L’approche sans polymère avait déjà été développée par Cook utilisant le paclitaxel avec des résultats intéressants puis par Sorin avec le stent Janus™, dont les résultats cliniques, à la dose utilisée, sont encore inconnus et dépendront aussi de l’efficacité réelle du tacrolimus.
Remplacer le polymère par un autre type de coating, soit en agissant sur la structure même de la superficie du métal (nanocoating) (figure 7) pouvant capturer la drogue soit en utilisant une technique de capture de cellules progénitrices endothéliales par anticorps.
Figure 6. Polymère biodégradable.
Figure 7. Coating sur le métal même.
Le stent
Son action mécanique de tuteur et son action de porteur de la drogue ne sont utiles que durant les premières semaines.
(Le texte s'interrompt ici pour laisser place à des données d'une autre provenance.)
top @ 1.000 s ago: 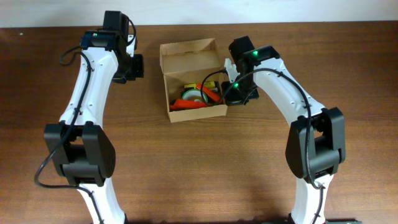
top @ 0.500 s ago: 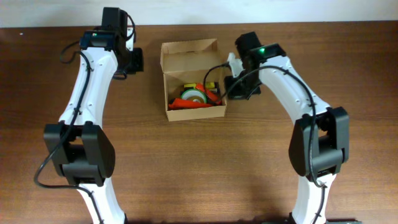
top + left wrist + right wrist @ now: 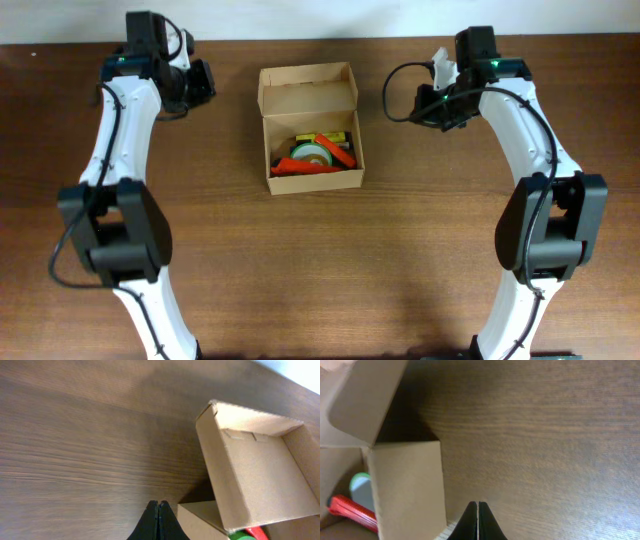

Le stent bioabsorbable est donc le prochain saut technologique endocoronaire à venir car il vise à éviter les effets pervers des métallisations extensives (dans les sens longitudinal et transversal) qui commencent à refleurir avec le stent actif.
Technologiquement, deux écoles s’affrontent : celle de l’alliage métallique à base de magnésium (Biotronik™) (figure 8) et celle du stent totalement résorbable polymérique à base d’acide polylactique. La première est en phase d’évaluation clinique dans une forme passive, l’autre est encore au stade d’étude animale dans une forme active en combinaison avec l’everolimus (figure 9).
Figure 8. Stent BiotronikTM à base de magnésium.
Figure 9. Stent à l'everolimus.
Efficacité
Quelle que soit leur efficacité à diminuer le risque de resténose, les stents actifs actuels sont encore pris en défaut dans certaines situations : lésions hautement complexes (par exemple association petit vaisseau–lésion longue–diabète, comme dans l’essai Taxus VI où le taux de resténose clinique atteint les 10 %). Le suivi à long terme dans l’étude RAVEL fait apparaître le risque de resténose tardive, dont le mécanisme est parfois particulier comme dans ce cas de fracture de stent (figure 10).
Figure 10. Fracture du stent.
Pour ces raisons, d’autres classes de molécules sont déjà sollicitées à l’état de recherche préclinique, telles les glitazones, nouvelle classe d’antidiabétiques active in vivo sur la prolifération des cellules musculaires lisses.
Une autre approche consiste à travailler sur les mêmes molécules mais en optimisant la dose ou la cinétique de relargage. Les études de dose réalisées tardivement avec le sirolimus n’ont pas montré de bénéfice que ce soit avec les doses réduites (de 40 et 70 %) ou augmentées (de 200 %). Celle réalisée avec le paclitaxel (l’essai TAXUS II qui compare, en fait, deux doses délivrées, contrairement à ce qu’une lecture rapide pourrait faire croire) est également négative. En revanche, il existe des indices indirects en faveur d’un relargage étalé sur au moins 30 jours que ce soit avec le paclitaxel ou avec les limus plutôt qu’une libération rapide sur la 1re semaine. Les comparaisons futures des résultats de Zomaxx™ et d’Endeavor™ qui utilisent la même dose de la même molécule devraient apporter une confirmation supplémentaire.
En conclusion
Dans l’avenir d’autres concurrents aux modèles actuels seront développés, même s’il est probable qu’une partie non négligeable de ces projets n’aboutira jamais sur les étagères des salles de cardiologie interventionnelle. La validation ne pourra se faire que de manière comparative et la référence n’est d’ores et déjà plus le stent métallique : c’est donc grâce à une équivalence d’efficacité et de sécurité avec les stents actifs existants que ces nouveaux systèmes pourront être sereinement utilisés dans les situations où l’usage d’un stent actif constitue le meilleur rapport bénéfice/risque pour le patient.
C’est ce mouvement qui créera à moyen terme une classe de dispositif « stent actif », comme s’était constituée de fait une classe « stent métallique » composée de modèles à résultat clinique sensiblement équivalent, même si leur utilisation lors de l’implantation pouvait différer d’un modèle à l’autre.